4) The House Ethics Committee is investigating the same matter, with respect to Tom DeLay, alleging the illegal use of corporate funds in a scheme to take control of the Texas legislature in order to redraw U.S. Congressional Districts, to the prejudice of the rights of Rep. Chris Bell.

5) The Washington Post reported Sept. 26, 2004, and National Public Radio reported Sept. 27, 2004, that Abramoff and Scanlon worked secretly to obtain from the Texas government the closing down of the Tigua tribe's Speaking Rock casino in El Paso, Texas, having received millions of dollars from Louisiana's Coushatta tribe, 800 miles away, to lobby to block their competition in Texas.
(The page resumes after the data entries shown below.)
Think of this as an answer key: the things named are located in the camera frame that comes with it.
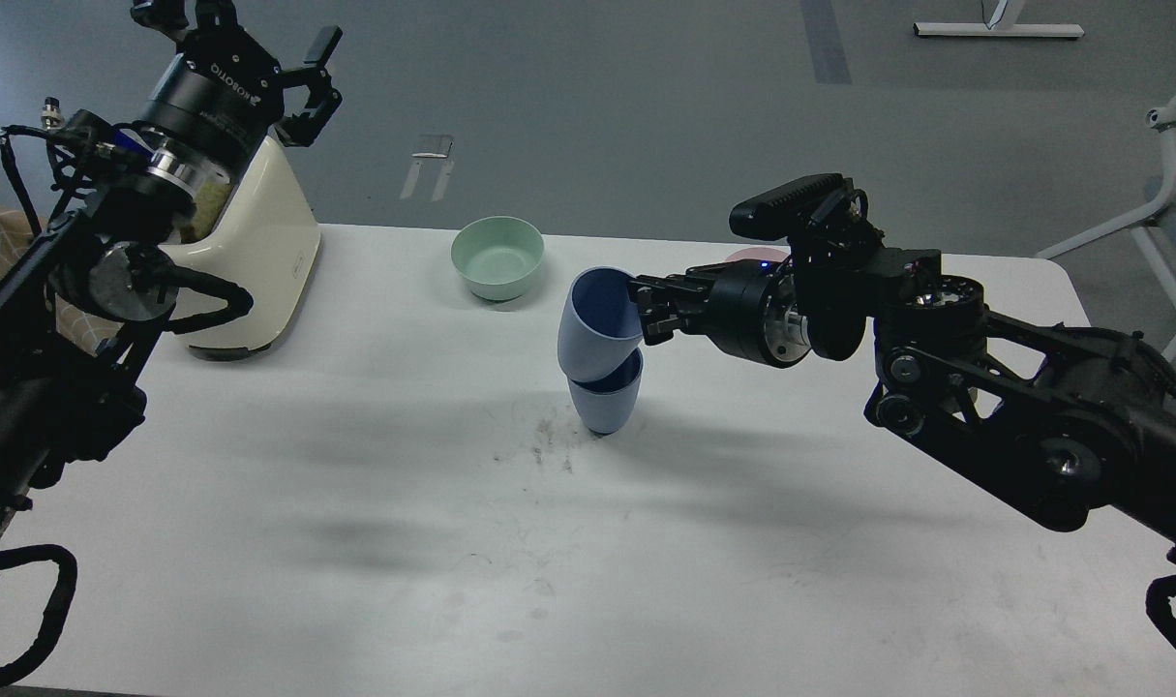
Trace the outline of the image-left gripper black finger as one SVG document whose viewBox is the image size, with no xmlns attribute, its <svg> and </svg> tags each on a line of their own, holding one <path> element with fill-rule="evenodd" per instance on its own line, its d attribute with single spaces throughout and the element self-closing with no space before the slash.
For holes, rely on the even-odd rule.
<svg viewBox="0 0 1176 697">
<path fill-rule="evenodd" d="M 332 115 L 343 102 L 343 96 L 332 83 L 327 63 L 345 31 L 340 26 L 323 26 L 318 31 L 309 49 L 306 51 L 303 66 L 280 71 L 275 75 L 278 87 L 286 91 L 303 87 L 308 91 L 303 110 L 283 116 L 275 123 L 278 141 L 286 147 L 308 147 L 314 145 L 320 133 L 330 122 Z"/>
<path fill-rule="evenodd" d="M 194 1 L 193 11 L 195 22 L 186 14 L 186 1 L 132 1 L 129 16 L 136 25 L 158 31 L 173 43 L 182 43 L 195 32 L 239 26 L 233 1 Z"/>
</svg>

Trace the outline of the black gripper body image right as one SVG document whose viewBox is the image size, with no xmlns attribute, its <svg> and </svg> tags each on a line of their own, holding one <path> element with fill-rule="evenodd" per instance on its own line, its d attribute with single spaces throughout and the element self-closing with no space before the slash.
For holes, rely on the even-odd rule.
<svg viewBox="0 0 1176 697">
<path fill-rule="evenodd" d="M 691 266 L 684 282 L 695 289 L 679 303 L 686 335 L 706 336 L 720 351 L 776 369 L 796 366 L 810 353 L 807 319 L 786 263 L 740 259 Z"/>
</svg>

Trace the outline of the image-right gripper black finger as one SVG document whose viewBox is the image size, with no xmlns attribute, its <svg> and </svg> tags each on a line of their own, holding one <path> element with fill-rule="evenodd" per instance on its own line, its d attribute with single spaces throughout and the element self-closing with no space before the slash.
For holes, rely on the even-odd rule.
<svg viewBox="0 0 1176 697">
<path fill-rule="evenodd" d="M 644 346 L 661 346 L 683 331 L 684 321 L 676 308 L 644 308 L 639 313 Z"/>
<path fill-rule="evenodd" d="M 648 297 L 649 303 L 671 303 L 676 297 L 689 296 L 690 284 L 686 282 L 684 275 L 636 275 L 630 281 L 632 303 L 644 303 L 642 297 Z"/>
</svg>

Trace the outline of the black Robotiq gripper body image left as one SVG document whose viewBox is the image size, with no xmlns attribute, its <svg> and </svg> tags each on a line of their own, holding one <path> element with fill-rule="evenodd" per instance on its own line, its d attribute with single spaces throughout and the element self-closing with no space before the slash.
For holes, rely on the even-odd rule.
<svg viewBox="0 0 1176 697">
<path fill-rule="evenodd" d="M 142 125 L 212 162 L 248 162 L 283 113 L 278 59 L 242 27 L 191 31 L 142 110 Z"/>
</svg>

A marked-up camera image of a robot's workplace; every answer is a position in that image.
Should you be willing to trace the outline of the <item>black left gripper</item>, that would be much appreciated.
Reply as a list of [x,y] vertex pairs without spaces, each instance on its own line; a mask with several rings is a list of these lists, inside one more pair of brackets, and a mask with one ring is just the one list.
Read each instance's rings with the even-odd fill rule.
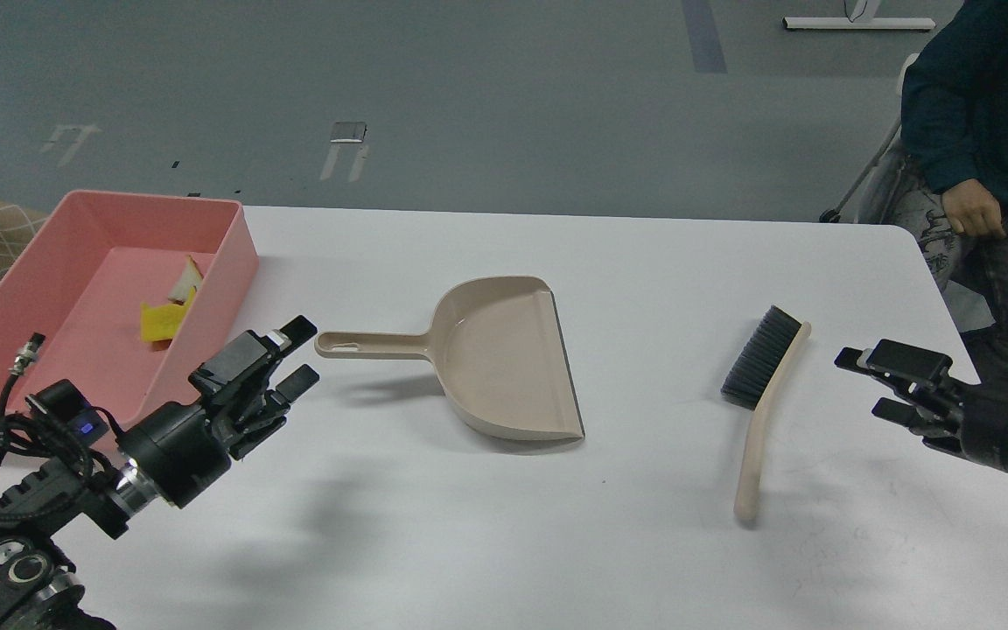
[[269,389],[276,368],[317,331],[297,316],[267,334],[240,333],[188,374],[196,402],[166,402],[119,437],[120,452],[157,497],[184,509],[281,430],[293,403],[320,382],[303,364]]

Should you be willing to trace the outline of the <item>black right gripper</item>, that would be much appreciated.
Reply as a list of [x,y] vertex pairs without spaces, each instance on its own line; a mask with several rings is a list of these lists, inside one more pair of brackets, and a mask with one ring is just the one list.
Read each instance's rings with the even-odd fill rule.
[[[944,353],[891,339],[841,348],[835,358],[837,368],[903,392],[940,389],[953,363]],[[1008,384],[956,384],[955,407],[880,398],[871,414],[924,438],[932,450],[1008,474]]]

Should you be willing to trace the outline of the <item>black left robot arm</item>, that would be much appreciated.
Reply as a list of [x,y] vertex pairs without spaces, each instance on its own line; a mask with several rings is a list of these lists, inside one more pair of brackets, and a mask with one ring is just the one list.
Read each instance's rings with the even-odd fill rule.
[[84,515],[120,537],[152,500],[183,509],[284,426],[319,382],[304,364],[276,386],[287,356],[316,336],[307,318],[245,331],[192,371],[195,402],[166,402],[123,428],[62,379],[0,409],[0,629],[109,629],[81,610],[84,585],[53,541]]

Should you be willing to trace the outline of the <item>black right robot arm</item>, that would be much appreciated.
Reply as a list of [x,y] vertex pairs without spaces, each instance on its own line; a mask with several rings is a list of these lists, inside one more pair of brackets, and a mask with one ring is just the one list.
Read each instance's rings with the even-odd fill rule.
[[864,350],[845,347],[835,363],[892,391],[873,406],[876,418],[933,451],[1008,474],[1008,382],[960,381],[949,374],[946,354],[891,339]]

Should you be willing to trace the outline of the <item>person's hand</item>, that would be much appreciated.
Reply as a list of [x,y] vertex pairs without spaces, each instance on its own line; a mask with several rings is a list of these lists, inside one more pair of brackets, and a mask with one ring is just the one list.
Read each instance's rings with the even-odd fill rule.
[[941,193],[941,208],[957,235],[975,239],[1004,239],[1001,206],[979,179],[964,180]]

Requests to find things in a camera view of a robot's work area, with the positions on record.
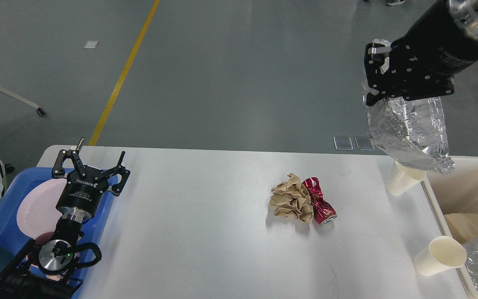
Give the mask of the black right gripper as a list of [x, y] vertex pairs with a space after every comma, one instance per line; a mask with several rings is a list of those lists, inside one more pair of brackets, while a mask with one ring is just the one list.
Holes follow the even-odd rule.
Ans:
[[[390, 47], [365, 47], [365, 104], [407, 101], [454, 93], [453, 75], [478, 61], [478, 0], [437, 0]], [[407, 82], [402, 87], [399, 83]]]

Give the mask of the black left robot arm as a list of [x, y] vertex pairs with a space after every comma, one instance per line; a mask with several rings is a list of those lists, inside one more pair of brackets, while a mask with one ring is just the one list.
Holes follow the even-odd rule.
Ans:
[[59, 151], [51, 171], [63, 184], [52, 204], [57, 223], [48, 240], [27, 240], [0, 272], [0, 299], [70, 299], [83, 284], [81, 274], [101, 260], [97, 242], [112, 206], [108, 196], [121, 194], [130, 171], [125, 151], [109, 169], [83, 164], [83, 142]]

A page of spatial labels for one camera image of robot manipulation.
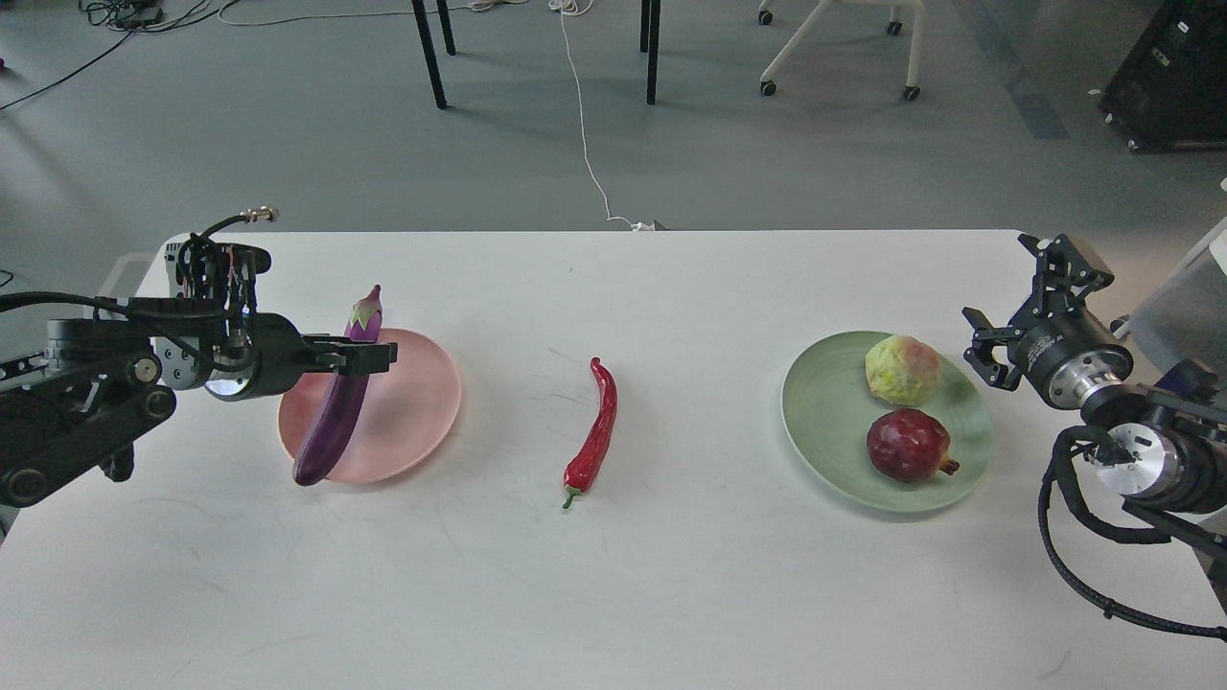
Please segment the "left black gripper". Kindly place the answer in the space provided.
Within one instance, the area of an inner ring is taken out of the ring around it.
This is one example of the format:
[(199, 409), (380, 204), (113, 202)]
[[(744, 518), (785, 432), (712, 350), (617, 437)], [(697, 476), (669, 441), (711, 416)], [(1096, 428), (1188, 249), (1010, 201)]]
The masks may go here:
[(220, 401), (281, 397), (303, 373), (345, 377), (387, 373), (398, 361), (396, 343), (364, 343), (333, 333), (303, 336), (286, 317), (260, 313), (250, 329), (252, 347), (245, 366), (211, 374), (202, 384)]

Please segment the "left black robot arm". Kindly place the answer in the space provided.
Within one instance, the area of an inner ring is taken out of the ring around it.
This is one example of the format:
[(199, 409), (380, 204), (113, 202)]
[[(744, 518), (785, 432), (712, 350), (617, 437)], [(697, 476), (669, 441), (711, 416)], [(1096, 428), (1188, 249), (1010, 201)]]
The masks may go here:
[(333, 376), (333, 388), (294, 459), (294, 481), (308, 486), (333, 471), (355, 433), (368, 381), (391, 368), (398, 346), (380, 340), (379, 287), (356, 302), (341, 335), (301, 333), (259, 309), (256, 279), (270, 269), (270, 254), (216, 235), (276, 215), (248, 209), (168, 244), (168, 297), (2, 297), (2, 311), (53, 303), (87, 309), (83, 318), (50, 320), (43, 350), (2, 363), (6, 507), (34, 506), (93, 468), (126, 481), (135, 441), (171, 419), (180, 390), (245, 401), (280, 397), (307, 373)]

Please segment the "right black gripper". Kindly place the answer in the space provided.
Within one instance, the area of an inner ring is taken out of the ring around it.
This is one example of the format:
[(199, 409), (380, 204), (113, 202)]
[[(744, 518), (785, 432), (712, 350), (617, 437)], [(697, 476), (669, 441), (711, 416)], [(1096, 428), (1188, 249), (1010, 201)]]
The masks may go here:
[(1110, 287), (1117, 274), (1090, 244), (1065, 233), (1021, 233), (1018, 243), (1036, 260), (1029, 297), (1005, 327), (964, 307), (972, 336), (963, 359), (989, 387), (1016, 390), (1026, 379), (1048, 406), (1081, 409), (1134, 368), (1129, 350), (1085, 309), (1088, 293)]

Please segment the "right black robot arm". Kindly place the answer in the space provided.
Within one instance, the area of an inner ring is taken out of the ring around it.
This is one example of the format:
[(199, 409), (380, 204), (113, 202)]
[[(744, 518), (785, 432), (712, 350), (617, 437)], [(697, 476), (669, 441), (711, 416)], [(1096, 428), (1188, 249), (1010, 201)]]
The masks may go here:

Abramoff and Scanlon then shook down the Tigua tribe for several million dollars in lobbying fees and hundreds of thousands in contributions to Republican Party candidate-funding organizations, in return for Abramoff and Scanlon's acting as lobbyists for reopening the casino they had secretly acted to close.

6) Findings by an FBI/IRS/Interior Department task force have induced Ralph Reed, former Christian Coalition executive director, and currently the Southeastern USA chairman for the George W. Bush election campaign, to admit that he got more than $1 million in payments from lobbyists Abramoff and Scanlon, as Reed's share of their payments from Indian tribes which operate gambling casinos. Reed's assignment, without disclosing that he was paid through Abramoff and Scanlon from the casinos, was to lobby religious activists and others to prevent the opening of certain casinos that would compete with those that were being induced to secretly pay Abramoff to prevent competition. (In the matter of the Tigua tribe, Reed worked in tandem with Abramoff and Scanlon to close the Speaking Rock casino, but no evidence has been presented that he worked with them in the next phase, the extraction of payments to reopen the casino.)

7) Jack Abramoff has served, over many years, as a manager of fundraising and political action committee activities for Rep. Tom DeLay, including the development of the ARMPAC-TRMPAC apparatus. Abramoff (with Scanlon as junior partner and apparent disguiser of payments) has been the main intermediary for Congressman DeLay with the Indian tribes involved in gambling casinos, receiving substantial fees and securing for DeLay substantial contributions from those tribes, with DeLay acting on behalf of the casinos' interests in legislative initiatives.

The following questions should now be directed to the Federal criminal investigators and the Senate investigators probing Jack Abramoff and Michael Scanlon, to the House Ethics Committee probing Tom DeLay, and to the Texas prosecutorial team probing the Tom DeLay-related political action committees:

1) Of the $40-50 millions obtained from Indian tribes by Jack Abramoff and Michael Scanlon, which transactions are the subject of Federal criminal investigation and Senate investigation, did any of these payments go to the political action committees and other channels being investigated for felony prosecution by the Travis County District Attorney and by the House Ethics Committee?

2) Did any of the political contributions, which the Tigua tribe was induced to make through Jack Abramoff and Michael Scanlon's reported double-dealing, go to the political action committees and other channels being investigated by the Travis County prosecutors and by the House Ethics Committee? (It is reported that a substantial portion of those Tigua contributions went to state-level Republican campaigns, in roughly the period under investigation in the TRMPAC matter.)